As for why I am drawn to the discipline of pencil and paper – initially, it was because I had learnt some basic drawing techniques and had a bit of confidence with it, but it has quickly become something else. Now it is a frustrating and time-consuming passion that I feel compelled to continue with. Seeing a face come to life - and literally look like it is alive and filled with unspoken emotion, is very addictive. I love seeing that life emerge.
How do you select your models?
Selecting models is quite difficult. I am always on the lookout for a good face and find myself staring at likely candidates in the supermarket! I look for beautiful and interesting faces – young ladies that have serious and thoughtful faces. Definitely not the smiley girl next door look, and not a classic model posed look, but somebody that can show emotion in a subtle and deep way with a blank stare that somehow conveys everything. It is hard to describe and sometimes hard to find, but I know it when I see it. The first model I had was the daughter of a friend and the others I have found through Facebook or just on the street.
Once you've approached someone you would like to portray how do you proceed - do you work from photos or live models?
I work from photos. I used to pay a professional photographer to take my reference shots but I quickly realised that:
So I bought myself a good camera (that I am still learning how to use) and take my own photos now. I have a few ideas of the looks I want to achieve going into a photo shoot, then we just let things flow on the day and capture what we capture. Out of 200 odd images I usually have at least 10 standouts from each photo shoot that want to use for my art.
Working with models and asking them to sit for me, is something I find to be quite difficult (although less so the more often I do it) as I’m quite introverted and nervous around certain people – especially beautiful confident young women. I am pretty sure this comes from being bullied at high school by young women, but I find that facing that fear/nervousness and doing the photo shoots on my own is really empowering and I guess as corny as it sounds, is helping me to heal that time in my life that I’ve carried with me for so long.

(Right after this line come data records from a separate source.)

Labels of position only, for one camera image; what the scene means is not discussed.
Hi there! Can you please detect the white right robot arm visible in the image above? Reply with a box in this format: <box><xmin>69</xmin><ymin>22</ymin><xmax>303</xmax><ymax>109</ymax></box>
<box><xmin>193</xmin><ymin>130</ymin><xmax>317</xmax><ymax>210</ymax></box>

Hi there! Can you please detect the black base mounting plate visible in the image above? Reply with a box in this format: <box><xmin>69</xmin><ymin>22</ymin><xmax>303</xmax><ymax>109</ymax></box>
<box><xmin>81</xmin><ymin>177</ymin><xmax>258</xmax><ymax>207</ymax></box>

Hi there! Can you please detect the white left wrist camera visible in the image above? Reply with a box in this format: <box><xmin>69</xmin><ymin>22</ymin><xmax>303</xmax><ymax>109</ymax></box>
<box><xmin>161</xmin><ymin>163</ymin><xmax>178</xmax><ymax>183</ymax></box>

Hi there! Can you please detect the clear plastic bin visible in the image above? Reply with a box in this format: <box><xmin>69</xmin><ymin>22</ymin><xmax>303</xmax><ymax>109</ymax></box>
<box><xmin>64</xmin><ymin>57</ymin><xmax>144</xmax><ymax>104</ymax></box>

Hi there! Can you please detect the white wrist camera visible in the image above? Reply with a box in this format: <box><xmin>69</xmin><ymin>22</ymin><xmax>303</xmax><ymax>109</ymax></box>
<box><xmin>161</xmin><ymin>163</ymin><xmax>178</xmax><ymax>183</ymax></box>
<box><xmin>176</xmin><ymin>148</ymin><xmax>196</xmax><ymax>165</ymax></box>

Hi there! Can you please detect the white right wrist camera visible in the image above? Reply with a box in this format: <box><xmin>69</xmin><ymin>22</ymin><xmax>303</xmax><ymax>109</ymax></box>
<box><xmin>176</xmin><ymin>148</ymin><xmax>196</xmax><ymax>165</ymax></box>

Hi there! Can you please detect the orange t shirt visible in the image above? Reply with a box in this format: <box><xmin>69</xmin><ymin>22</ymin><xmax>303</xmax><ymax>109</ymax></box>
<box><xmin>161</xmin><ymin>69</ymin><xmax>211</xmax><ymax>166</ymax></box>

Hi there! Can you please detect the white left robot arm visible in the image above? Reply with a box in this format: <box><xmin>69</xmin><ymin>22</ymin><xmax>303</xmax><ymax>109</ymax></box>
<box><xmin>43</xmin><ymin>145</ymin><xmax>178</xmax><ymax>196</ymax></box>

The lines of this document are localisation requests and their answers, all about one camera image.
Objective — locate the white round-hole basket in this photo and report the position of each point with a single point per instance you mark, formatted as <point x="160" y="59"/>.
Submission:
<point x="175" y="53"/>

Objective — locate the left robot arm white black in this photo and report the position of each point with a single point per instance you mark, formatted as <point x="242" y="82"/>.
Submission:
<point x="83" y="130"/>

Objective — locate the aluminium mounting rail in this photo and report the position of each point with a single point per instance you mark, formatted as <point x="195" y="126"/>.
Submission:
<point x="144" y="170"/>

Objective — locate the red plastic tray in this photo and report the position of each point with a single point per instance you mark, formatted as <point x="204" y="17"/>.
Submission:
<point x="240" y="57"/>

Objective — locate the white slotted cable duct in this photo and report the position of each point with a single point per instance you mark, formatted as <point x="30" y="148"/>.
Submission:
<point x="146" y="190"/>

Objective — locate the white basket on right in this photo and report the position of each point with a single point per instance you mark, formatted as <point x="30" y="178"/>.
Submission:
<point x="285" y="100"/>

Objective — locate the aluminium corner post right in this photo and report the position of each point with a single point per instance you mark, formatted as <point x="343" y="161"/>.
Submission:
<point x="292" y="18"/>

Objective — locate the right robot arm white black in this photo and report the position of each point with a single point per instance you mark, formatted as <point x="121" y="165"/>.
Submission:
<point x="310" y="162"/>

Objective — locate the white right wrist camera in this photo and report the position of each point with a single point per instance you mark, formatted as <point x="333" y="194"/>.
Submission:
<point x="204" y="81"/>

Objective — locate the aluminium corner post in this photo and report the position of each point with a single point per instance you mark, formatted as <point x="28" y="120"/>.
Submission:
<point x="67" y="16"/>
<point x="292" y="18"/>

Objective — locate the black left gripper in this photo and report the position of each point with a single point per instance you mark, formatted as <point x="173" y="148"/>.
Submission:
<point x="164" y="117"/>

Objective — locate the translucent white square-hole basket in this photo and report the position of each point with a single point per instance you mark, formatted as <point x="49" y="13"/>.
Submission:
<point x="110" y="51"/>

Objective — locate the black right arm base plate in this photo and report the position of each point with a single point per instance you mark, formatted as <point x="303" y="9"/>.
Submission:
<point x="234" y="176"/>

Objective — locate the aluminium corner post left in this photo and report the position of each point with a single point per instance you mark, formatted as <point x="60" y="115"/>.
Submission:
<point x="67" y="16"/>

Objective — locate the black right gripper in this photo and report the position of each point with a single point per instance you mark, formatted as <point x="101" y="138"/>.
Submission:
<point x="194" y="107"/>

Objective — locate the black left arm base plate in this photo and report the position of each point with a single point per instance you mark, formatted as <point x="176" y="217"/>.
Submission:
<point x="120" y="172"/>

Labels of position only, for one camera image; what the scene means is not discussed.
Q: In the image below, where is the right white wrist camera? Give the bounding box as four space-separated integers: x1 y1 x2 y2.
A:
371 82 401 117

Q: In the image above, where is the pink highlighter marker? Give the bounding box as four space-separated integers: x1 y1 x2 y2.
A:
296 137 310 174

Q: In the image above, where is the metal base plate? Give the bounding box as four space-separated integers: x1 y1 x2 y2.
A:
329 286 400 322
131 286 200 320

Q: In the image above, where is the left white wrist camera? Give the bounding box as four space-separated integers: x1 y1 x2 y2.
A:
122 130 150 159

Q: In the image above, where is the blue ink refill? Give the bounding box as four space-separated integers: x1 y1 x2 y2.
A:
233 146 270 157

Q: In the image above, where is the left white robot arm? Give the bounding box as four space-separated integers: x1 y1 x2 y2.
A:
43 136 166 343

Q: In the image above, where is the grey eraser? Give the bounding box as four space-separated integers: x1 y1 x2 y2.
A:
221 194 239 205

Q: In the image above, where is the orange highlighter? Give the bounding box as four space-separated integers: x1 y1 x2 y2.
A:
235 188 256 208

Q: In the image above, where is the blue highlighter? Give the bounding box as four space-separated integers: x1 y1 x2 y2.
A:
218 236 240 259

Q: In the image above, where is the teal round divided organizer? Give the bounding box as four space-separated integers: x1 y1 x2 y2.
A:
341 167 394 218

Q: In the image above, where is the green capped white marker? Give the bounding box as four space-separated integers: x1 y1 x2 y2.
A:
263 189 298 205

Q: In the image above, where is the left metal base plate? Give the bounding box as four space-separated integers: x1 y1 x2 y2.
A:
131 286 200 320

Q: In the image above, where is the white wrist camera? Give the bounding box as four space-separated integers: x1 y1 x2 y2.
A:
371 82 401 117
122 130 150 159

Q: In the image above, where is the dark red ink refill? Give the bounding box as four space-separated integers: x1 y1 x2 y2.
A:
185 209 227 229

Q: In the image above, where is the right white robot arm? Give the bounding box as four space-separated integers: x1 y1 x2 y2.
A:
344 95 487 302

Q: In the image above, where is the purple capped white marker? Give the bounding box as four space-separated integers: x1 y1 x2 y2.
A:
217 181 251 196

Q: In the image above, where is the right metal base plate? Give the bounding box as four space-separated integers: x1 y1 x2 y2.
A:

You work full time in the travel industry. How do you fit creating your art around working and make sure inspiration strikes when you have the time to put pencil to paper?
The actual inspiration part is very fleeting. It usually comes before I take photos of my model or while we are working together. Then it comes down to the process of drawing what I have captured and bringing it to life. The drawing part takes a long time (typically around 100 hours for each drawing) and to make sure that happens I have a fairly strict timetable that I stick too. So regardless of whether or not I feel inspired to be drawing, I make myself tick off the hours every week by drawing most evenings after work and every Saturday & Sunday.
Your work tends to portray a lot of vulnerability and hidden strength. Your Instagram posts have hinted at your own vulnerability and you've mentioned being bullied at high school. If you could show your teenage self your work do you think you would have pursued it earlier? Or do you think your work draws from the emotional maturity you have as an adult?
Interesting question! I am not sure if I would have pursued it earlier even if I had known what I might be capable of. I do know that I could not have created the work I create now earlier in my life – now is absolutely the right time for me to be drawing and learning this craft.